Exercise brief: Please output the section of the listing below that opens with the line containing "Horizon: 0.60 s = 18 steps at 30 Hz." and closes with the line containing "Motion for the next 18", exactly and with nothing else.

[Entries shown]

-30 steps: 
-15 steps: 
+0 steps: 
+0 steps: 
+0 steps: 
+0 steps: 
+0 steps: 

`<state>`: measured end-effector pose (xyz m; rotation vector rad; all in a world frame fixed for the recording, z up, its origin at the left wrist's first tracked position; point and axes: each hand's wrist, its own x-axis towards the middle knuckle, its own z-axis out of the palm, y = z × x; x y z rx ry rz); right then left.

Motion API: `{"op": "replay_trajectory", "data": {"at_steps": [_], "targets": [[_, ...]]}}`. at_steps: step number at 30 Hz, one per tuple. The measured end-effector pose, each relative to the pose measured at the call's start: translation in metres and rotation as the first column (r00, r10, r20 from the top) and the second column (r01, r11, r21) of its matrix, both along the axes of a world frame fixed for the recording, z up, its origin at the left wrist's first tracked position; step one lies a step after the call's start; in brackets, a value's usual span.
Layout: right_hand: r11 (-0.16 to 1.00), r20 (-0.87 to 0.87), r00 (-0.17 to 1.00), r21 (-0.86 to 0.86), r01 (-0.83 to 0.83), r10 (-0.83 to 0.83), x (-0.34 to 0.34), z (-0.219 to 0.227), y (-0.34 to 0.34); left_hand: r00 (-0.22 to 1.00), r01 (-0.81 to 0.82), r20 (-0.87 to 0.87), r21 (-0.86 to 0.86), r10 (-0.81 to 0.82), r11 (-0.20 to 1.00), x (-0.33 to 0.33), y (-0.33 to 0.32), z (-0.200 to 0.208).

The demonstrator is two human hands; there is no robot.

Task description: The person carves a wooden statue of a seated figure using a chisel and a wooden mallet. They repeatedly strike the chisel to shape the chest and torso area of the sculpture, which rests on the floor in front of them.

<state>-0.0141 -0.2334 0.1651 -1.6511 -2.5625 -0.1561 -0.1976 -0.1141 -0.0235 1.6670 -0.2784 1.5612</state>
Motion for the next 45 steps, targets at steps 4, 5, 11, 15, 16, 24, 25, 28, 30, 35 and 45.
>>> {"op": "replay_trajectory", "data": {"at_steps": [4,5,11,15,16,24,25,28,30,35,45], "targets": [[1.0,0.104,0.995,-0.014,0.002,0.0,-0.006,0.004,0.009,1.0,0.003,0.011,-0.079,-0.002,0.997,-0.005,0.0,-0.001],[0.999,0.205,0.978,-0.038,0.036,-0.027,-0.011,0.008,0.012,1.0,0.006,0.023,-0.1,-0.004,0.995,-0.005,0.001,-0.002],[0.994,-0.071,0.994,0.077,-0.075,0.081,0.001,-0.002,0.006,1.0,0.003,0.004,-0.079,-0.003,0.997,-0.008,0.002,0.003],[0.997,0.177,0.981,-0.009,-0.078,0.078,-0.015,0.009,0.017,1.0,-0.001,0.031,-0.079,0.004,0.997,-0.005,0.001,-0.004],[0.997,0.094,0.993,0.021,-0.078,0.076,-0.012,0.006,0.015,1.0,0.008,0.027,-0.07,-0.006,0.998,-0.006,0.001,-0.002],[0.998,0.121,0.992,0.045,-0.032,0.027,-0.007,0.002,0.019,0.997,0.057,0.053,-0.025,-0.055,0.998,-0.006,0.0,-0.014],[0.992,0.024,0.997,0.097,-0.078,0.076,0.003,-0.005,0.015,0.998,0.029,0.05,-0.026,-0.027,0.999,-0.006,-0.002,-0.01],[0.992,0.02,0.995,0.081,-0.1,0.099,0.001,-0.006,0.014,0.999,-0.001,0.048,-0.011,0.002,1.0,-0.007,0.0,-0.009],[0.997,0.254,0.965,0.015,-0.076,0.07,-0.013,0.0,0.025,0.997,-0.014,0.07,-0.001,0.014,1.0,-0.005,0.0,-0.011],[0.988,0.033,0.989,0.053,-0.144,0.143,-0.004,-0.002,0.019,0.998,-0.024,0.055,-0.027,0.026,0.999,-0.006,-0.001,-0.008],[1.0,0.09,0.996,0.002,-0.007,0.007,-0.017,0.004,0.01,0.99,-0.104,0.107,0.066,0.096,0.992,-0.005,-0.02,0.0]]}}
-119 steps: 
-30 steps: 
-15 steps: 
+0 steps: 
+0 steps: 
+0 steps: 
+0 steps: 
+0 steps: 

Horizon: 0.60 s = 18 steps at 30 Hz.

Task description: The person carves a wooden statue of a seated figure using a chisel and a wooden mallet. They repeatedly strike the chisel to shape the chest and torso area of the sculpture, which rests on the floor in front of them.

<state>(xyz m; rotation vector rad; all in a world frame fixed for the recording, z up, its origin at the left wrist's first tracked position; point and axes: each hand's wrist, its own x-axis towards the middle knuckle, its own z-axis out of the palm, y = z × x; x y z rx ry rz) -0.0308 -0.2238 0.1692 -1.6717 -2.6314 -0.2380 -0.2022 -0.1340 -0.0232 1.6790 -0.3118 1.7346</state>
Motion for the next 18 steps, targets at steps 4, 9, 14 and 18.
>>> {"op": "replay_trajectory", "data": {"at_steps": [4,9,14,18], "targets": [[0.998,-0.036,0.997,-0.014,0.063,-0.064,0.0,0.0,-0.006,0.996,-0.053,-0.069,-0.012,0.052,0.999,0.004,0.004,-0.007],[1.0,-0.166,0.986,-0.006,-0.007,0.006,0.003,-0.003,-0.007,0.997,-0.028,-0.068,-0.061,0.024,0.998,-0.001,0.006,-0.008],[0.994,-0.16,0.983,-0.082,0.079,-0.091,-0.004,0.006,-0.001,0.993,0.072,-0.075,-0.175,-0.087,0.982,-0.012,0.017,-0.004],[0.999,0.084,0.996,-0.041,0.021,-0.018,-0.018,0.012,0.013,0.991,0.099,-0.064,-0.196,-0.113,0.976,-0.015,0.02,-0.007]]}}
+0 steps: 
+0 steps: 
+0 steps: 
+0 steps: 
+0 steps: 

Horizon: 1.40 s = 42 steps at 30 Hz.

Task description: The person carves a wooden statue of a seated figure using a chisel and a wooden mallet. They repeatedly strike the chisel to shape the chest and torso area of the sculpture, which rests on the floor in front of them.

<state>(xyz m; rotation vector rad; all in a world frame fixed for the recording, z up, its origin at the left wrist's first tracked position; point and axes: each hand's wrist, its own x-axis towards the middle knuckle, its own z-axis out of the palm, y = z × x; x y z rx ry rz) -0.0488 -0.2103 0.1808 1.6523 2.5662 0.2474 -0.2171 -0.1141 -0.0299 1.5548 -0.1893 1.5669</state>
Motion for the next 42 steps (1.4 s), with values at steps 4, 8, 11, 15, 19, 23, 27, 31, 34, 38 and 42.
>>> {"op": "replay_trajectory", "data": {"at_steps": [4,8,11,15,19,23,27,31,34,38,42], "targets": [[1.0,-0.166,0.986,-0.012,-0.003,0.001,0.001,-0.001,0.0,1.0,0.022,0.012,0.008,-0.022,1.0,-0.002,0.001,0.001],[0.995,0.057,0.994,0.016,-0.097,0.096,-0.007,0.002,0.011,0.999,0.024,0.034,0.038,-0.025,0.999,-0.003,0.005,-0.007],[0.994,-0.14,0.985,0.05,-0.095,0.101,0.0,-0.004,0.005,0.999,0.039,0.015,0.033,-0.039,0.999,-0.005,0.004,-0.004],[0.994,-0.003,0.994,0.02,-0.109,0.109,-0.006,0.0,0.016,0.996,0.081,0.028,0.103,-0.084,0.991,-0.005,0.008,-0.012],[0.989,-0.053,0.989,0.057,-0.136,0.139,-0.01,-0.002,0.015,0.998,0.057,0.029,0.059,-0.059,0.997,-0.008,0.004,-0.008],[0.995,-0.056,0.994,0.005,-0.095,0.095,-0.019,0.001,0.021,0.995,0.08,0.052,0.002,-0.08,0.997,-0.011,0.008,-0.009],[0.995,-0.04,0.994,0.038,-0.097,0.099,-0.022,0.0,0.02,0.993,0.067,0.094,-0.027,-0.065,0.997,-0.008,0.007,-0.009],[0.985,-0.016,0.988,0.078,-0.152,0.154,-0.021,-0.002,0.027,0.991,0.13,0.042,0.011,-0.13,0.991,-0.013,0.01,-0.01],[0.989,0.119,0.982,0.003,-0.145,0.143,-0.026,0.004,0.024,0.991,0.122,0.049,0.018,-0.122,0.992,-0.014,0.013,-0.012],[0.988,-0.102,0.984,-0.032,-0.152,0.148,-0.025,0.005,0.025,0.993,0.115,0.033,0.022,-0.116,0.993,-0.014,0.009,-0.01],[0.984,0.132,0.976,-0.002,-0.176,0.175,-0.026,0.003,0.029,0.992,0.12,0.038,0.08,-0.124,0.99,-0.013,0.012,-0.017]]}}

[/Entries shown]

Solution to the problem:
Horizon: 0.60 s = 18 steps at 30 Hz.

Task description: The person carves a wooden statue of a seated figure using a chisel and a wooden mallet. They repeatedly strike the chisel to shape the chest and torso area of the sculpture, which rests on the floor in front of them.

<state>(xyz m; rotation vector rad; all in a world frame fixed for the recording, z up, its origin at the left wrist's first tracked position; point and axes: each hand's wrist, its own x-axis towards the middle knuckle, its own z-axis out of the palm, y = z × x; x y z rx ry rz) -0.0308 -0.2238 0.1692 -1.6717 -2.6314 -0.2380 -0.2022 -0.1340 -0.0232 1.6790 -0.3118 1.7346</state>
Motion for the next 18 steps, targets at steps 4, 9, 14 and 18.

That is the complete output.